■ **Data segment**:

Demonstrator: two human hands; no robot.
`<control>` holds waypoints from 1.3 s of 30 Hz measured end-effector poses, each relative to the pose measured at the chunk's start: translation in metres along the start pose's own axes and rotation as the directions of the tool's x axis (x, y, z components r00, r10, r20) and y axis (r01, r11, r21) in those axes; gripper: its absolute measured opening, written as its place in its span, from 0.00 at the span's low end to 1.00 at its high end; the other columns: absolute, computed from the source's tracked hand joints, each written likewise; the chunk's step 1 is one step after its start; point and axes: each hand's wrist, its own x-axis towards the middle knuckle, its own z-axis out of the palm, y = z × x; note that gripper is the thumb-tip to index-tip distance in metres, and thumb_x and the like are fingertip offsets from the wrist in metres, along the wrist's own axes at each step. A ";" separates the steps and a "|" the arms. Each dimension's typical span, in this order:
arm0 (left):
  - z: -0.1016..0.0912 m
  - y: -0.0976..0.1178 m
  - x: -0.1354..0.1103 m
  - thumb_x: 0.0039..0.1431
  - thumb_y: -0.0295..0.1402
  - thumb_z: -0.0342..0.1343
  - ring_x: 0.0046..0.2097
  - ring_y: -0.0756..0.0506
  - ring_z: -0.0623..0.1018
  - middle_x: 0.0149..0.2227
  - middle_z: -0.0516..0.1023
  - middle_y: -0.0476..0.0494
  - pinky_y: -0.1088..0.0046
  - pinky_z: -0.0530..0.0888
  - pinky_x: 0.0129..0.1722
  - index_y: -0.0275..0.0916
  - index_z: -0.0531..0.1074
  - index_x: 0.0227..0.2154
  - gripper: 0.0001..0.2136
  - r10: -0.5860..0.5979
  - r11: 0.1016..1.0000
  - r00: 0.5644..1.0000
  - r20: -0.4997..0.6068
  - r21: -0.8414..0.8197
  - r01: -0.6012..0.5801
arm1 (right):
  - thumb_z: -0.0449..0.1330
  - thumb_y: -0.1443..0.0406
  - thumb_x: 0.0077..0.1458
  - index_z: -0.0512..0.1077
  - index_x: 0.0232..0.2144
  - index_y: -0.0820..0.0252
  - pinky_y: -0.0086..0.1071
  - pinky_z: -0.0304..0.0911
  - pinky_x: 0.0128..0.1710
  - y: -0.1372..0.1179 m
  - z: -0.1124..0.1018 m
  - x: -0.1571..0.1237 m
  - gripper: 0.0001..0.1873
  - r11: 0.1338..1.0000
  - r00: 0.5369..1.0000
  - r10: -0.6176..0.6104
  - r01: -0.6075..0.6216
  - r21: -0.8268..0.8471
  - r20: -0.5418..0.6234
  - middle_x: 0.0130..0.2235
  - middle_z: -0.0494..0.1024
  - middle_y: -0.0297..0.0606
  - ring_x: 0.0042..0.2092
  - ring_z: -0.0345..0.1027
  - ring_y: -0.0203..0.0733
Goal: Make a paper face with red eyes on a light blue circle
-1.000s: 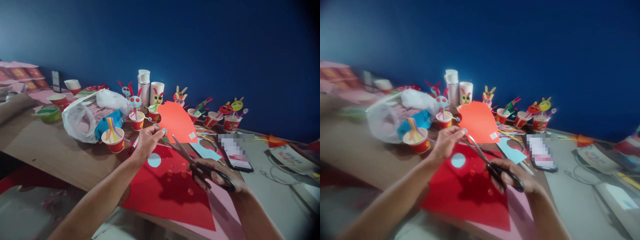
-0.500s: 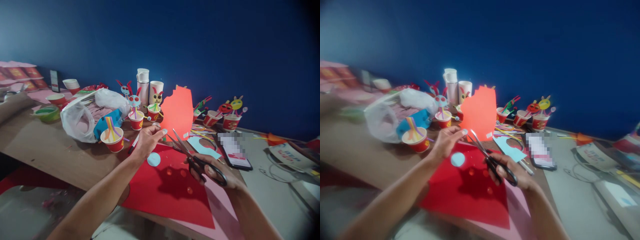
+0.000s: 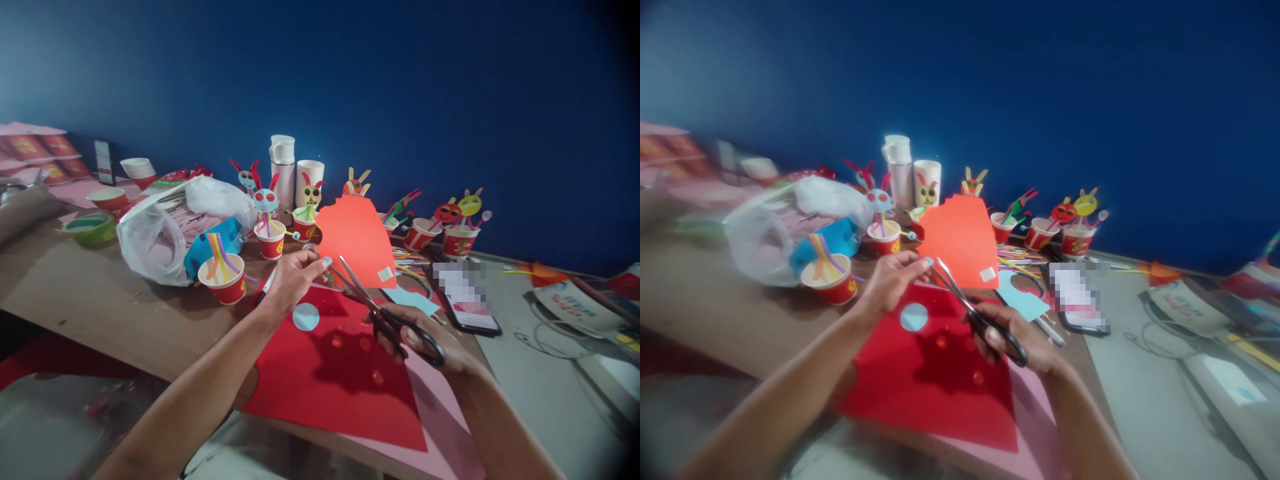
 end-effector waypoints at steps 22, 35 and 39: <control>0.007 0.001 0.000 0.44 0.29 0.58 0.23 0.53 0.71 0.20 0.73 0.48 0.77 0.68 0.26 0.33 0.70 0.18 0.05 -0.149 0.966 0.978 0.146 -0.188 0.175 | 0.56 0.43 0.44 0.67 0.33 0.63 0.28 0.55 0.22 -0.003 0.010 0.012 0.29 0.997 0.996 0.030 -0.036 -0.067 -0.080 0.22 0.65 0.33 0.23 0.57 0.33; 0.014 0.000 -0.003 0.45 0.21 0.52 0.19 0.55 0.69 0.16 0.71 0.49 0.79 0.65 0.23 0.33 0.67 0.16 0.07 -0.256 0.942 0.947 0.193 -0.172 0.289 | 0.61 0.46 0.41 0.64 0.42 0.65 0.28 0.53 0.24 0.012 0.018 0.014 0.33 0.995 0.985 0.099 -0.096 0.027 -0.144 0.23 0.65 0.31 0.24 0.56 0.33; 0.014 0.003 -0.005 0.46 0.20 0.51 0.20 0.55 0.69 0.16 0.71 0.50 0.79 0.65 0.24 0.33 0.68 0.17 0.07 -0.271 0.943 0.943 0.193 -0.143 0.301 | 0.61 0.48 0.44 0.63 0.43 0.64 0.28 0.53 0.25 0.016 0.019 0.015 0.30 0.997 0.990 0.063 -0.057 0.056 -0.129 0.24 0.66 0.31 0.25 0.56 0.33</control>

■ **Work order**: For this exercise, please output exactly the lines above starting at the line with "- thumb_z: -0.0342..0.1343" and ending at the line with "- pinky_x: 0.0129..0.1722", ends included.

■ **Solved exercise**:
  - thumb_z: -0.0342..0.1343
  - ring_x: 0.0046..0.2097
  - ring_y: -0.0756..0.0506
  - ring_z: -0.0623..0.1018
  - middle_x: 0.0149..0.2227
  - middle_z: -0.0516..0.1023
  - middle_y: -0.0476..0.0494
  - pinky_y: -0.1088..0.0046
  - pinky_z: -0.0530..0.0888
  - pinky_x: 0.0129..0.1722

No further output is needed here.